* _How to complete this task_: In the data below, find the line containing "Guideline: put point(s) on the white", then set down that line and every later line up to and including the line containing "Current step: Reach", exactly.

* _Listed records_:
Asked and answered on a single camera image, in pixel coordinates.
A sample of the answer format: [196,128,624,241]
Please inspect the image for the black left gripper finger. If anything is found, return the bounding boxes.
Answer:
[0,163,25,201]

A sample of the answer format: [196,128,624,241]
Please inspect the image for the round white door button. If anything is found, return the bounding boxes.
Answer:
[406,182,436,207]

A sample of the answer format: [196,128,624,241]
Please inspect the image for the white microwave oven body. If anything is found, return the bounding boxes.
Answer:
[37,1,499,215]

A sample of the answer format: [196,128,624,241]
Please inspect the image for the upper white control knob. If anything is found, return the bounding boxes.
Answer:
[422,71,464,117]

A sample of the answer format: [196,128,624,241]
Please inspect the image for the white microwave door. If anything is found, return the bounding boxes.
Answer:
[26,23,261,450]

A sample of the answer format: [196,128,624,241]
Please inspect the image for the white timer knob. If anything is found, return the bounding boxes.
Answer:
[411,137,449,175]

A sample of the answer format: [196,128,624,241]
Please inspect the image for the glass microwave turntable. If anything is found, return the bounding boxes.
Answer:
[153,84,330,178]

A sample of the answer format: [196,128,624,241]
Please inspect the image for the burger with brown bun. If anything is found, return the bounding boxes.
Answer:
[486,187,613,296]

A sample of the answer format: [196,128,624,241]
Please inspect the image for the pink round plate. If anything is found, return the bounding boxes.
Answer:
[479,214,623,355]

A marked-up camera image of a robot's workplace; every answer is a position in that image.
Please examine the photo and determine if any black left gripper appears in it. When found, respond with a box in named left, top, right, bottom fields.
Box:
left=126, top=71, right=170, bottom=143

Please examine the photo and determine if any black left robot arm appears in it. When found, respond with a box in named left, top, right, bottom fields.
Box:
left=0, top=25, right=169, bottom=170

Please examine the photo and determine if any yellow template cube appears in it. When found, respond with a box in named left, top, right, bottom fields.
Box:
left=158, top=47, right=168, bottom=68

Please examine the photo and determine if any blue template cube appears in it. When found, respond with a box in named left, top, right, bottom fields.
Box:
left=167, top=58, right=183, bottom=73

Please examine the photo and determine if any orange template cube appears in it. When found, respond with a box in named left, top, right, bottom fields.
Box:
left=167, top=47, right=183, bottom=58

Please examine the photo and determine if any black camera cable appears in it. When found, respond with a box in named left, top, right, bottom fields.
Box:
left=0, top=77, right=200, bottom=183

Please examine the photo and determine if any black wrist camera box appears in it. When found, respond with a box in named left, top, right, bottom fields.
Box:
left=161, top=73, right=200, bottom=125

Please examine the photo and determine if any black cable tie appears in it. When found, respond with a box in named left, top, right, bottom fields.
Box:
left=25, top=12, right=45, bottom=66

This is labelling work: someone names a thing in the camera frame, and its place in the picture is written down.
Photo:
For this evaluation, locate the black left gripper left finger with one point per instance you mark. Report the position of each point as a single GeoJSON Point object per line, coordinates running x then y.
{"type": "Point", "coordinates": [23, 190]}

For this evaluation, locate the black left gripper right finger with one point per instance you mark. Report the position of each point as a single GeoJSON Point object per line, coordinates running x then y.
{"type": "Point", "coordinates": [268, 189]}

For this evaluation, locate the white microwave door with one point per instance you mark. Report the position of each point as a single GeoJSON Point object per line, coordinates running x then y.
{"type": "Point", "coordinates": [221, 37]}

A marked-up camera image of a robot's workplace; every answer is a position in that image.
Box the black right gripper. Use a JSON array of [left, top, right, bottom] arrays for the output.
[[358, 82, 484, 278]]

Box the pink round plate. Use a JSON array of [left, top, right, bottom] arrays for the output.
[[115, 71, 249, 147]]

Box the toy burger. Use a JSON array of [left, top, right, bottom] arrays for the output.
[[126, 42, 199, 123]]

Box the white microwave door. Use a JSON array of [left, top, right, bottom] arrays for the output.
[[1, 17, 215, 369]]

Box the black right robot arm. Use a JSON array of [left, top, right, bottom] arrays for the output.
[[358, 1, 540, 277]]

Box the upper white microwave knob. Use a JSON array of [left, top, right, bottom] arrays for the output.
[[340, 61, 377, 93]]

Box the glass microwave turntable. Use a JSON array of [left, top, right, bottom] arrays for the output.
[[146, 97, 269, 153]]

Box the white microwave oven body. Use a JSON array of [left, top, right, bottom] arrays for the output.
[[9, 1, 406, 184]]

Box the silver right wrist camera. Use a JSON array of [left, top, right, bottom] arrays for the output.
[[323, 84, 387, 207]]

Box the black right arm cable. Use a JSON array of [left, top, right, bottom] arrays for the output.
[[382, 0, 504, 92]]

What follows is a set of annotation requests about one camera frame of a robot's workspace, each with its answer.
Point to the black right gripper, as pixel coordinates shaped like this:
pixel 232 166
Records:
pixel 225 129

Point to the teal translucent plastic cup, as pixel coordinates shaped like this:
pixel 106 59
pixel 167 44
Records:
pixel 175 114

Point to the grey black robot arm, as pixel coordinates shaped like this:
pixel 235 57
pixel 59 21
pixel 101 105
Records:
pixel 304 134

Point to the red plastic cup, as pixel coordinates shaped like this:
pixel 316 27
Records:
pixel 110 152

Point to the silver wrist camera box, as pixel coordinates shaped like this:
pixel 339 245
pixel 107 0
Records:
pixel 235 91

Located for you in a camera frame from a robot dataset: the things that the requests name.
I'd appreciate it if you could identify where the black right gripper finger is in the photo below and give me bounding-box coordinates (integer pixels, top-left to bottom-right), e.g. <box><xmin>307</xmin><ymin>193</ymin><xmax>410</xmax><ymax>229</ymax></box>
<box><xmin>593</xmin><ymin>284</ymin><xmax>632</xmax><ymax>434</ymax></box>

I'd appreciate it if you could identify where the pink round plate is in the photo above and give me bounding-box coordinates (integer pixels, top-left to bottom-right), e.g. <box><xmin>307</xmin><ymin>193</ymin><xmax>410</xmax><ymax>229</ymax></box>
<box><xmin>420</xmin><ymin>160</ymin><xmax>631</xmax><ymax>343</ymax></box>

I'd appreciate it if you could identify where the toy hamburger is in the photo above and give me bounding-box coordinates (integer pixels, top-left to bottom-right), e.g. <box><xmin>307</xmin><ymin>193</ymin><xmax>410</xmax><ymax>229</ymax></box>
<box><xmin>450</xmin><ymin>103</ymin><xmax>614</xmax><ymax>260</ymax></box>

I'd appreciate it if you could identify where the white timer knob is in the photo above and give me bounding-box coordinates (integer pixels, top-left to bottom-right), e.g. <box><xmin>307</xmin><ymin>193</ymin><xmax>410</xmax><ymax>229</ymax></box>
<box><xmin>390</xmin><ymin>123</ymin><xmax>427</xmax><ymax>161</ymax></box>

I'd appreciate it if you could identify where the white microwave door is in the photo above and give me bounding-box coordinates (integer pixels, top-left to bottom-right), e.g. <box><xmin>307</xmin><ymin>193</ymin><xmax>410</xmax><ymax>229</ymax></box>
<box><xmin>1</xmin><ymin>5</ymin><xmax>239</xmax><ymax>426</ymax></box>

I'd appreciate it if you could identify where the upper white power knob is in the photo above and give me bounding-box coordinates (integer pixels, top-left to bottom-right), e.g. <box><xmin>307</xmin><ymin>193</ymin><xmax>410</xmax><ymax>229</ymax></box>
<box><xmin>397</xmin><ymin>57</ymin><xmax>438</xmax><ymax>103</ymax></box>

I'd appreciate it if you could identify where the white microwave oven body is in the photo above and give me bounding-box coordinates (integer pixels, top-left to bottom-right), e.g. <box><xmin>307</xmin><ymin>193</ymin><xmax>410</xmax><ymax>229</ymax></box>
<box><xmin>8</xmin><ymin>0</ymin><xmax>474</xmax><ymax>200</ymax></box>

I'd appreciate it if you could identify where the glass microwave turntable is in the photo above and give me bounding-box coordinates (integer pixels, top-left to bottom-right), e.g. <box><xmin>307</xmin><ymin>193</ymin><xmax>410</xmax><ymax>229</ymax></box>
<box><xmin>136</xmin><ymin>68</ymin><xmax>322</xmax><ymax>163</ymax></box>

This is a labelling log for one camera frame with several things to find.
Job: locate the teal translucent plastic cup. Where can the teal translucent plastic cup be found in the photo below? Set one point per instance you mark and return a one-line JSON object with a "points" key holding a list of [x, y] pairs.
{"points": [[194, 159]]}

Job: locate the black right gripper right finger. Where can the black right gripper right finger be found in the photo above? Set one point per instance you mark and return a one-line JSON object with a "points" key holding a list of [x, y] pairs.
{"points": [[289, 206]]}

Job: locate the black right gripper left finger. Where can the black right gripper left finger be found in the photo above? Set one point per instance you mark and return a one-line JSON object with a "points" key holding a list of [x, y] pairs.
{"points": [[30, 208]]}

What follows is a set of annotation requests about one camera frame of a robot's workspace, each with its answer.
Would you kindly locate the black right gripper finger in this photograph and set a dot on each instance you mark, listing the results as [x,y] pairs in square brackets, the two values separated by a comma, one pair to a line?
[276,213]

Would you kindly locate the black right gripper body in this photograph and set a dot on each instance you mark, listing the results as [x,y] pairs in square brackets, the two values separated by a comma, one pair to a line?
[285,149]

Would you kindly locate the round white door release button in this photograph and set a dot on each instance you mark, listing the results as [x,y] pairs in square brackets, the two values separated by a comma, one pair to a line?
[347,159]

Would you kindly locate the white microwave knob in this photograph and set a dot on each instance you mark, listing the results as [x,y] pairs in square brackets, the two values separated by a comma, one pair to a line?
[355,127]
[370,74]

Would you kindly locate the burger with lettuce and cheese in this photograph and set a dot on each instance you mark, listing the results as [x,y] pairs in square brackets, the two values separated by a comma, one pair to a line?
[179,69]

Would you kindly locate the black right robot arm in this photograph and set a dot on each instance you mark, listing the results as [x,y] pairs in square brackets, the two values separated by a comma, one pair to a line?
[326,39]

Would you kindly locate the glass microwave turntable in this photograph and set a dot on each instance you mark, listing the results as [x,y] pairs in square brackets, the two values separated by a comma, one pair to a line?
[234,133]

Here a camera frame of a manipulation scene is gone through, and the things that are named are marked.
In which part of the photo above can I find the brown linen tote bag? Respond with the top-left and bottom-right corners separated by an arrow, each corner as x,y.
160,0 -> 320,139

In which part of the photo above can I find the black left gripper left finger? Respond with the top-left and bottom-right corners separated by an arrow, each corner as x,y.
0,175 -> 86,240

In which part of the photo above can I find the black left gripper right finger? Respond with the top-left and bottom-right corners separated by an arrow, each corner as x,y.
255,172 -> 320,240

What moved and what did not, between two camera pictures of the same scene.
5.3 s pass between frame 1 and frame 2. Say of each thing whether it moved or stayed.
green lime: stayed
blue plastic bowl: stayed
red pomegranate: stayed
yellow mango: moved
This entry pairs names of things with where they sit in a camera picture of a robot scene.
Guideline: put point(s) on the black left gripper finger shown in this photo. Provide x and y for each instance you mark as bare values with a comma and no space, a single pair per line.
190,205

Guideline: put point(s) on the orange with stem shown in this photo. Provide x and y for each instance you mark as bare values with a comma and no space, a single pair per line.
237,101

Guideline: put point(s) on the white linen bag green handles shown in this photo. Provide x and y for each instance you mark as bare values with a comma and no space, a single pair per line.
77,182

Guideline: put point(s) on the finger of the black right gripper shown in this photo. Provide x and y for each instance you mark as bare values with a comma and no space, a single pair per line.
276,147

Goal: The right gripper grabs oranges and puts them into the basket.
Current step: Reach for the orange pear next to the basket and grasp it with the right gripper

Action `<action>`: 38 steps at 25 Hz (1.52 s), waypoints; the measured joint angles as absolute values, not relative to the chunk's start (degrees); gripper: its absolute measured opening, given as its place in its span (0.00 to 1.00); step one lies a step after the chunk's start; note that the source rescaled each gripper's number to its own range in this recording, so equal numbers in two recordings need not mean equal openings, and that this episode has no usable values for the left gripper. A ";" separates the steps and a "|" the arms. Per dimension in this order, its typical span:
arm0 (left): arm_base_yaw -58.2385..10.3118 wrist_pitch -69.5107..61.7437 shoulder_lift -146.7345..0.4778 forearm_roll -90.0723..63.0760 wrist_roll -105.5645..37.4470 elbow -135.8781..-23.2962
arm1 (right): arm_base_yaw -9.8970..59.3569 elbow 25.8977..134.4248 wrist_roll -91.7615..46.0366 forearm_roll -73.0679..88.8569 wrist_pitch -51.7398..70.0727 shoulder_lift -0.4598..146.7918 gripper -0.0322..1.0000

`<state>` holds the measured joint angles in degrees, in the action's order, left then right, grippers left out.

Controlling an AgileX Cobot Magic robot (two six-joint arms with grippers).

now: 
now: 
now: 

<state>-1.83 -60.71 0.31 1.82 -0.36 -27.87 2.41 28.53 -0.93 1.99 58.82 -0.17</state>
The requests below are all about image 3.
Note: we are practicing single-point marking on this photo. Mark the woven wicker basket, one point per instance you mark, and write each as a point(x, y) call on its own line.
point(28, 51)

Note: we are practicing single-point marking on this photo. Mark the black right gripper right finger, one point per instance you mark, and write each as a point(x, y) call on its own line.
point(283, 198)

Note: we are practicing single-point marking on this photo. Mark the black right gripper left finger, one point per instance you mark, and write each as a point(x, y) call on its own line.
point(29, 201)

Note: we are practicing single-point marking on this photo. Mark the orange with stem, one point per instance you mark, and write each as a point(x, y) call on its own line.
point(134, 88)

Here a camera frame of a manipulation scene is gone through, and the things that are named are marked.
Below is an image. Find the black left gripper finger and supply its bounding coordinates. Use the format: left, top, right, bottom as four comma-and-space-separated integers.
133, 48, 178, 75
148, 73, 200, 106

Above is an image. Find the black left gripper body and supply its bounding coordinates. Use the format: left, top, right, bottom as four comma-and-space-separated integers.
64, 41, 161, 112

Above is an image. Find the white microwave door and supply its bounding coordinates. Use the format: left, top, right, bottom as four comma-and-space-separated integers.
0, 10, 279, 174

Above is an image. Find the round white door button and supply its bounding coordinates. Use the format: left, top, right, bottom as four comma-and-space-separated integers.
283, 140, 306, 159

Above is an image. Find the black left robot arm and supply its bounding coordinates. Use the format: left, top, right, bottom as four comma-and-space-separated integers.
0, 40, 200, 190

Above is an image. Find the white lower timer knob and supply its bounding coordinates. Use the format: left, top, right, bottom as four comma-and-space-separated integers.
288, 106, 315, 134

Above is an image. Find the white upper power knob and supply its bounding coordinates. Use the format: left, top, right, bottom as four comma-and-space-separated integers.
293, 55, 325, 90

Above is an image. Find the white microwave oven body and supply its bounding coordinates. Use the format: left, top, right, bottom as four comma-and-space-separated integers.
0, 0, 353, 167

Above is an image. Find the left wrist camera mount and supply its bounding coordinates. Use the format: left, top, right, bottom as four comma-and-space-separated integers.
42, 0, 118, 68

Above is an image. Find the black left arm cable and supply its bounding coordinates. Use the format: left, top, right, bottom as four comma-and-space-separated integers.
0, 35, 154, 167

* _Written answer_:
Guideline: put point(s) on the white linen bag green handles shown in this photo. Provide x and y for each instance you mark as bare values with a comma and no space, a single pair per line.
77,182

Guideline: put point(s) on the finger of the black right gripper shown in this photo. Provide x and y for each instance you mark as bare values with a comma and no space, a single pair per line.
276,147

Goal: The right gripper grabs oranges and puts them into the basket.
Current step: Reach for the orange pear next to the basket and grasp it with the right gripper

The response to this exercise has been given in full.